About this task> Copy out each line from the material where the word "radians" is found.

Data shown>
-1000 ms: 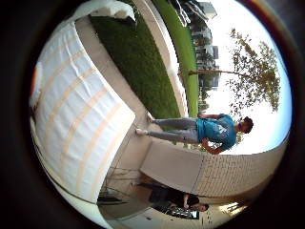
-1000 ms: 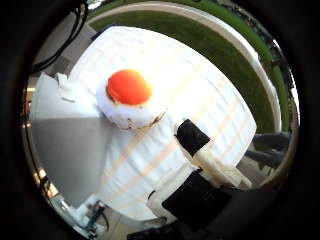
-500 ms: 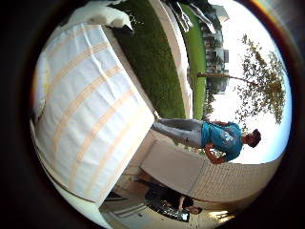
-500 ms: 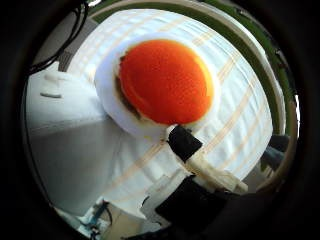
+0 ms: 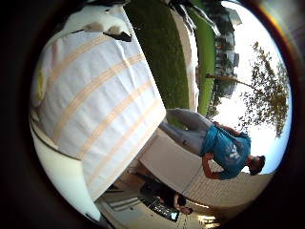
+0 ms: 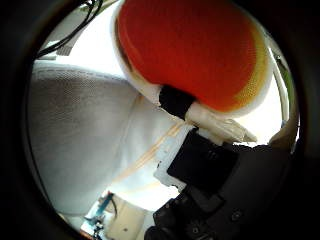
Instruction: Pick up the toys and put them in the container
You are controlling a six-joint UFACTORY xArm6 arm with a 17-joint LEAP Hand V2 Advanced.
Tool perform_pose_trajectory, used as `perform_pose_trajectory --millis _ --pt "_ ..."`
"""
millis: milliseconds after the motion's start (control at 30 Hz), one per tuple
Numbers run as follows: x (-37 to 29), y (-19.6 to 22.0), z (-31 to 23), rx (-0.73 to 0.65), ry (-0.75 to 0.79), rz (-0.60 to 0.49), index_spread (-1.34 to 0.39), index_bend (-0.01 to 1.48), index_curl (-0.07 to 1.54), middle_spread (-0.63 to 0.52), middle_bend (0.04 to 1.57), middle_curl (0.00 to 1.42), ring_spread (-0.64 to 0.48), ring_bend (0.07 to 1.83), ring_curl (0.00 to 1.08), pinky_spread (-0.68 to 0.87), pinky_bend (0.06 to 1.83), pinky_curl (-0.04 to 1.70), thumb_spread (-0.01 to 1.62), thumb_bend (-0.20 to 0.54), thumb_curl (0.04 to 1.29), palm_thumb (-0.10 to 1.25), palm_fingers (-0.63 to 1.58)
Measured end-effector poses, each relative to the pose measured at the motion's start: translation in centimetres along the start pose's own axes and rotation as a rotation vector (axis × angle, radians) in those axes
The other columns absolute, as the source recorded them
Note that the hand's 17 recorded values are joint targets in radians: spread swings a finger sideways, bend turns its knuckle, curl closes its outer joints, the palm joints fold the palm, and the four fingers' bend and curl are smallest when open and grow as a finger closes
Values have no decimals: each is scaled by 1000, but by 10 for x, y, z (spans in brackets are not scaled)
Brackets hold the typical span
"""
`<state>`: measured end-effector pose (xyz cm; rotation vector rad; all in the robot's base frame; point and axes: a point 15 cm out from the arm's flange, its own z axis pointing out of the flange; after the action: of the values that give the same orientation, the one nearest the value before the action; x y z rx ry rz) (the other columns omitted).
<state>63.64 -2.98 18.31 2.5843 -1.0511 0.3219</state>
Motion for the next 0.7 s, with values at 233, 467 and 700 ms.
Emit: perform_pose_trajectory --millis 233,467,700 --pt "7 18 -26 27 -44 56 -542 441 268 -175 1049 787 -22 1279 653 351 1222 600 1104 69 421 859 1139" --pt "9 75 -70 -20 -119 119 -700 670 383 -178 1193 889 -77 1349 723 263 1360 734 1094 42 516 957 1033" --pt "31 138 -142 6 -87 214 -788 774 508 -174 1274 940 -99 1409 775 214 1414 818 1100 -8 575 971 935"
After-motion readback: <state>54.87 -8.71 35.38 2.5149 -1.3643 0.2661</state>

Task answer>
Measured end-effector poses, each relative to the pose measured at the motion's start: translation in centimetres along the start pose's own axes and rotation as a rotation vector (axis × angle, radians) in those axes
Note that the hand's 17 recorded values are joint targets in radians: spread swings a finger sideways, bend turns its knuckle, curl closes its outer joints, the palm joints fold the palm, and the four fingers' bend and curl are smallest when open and grow as a finger closes

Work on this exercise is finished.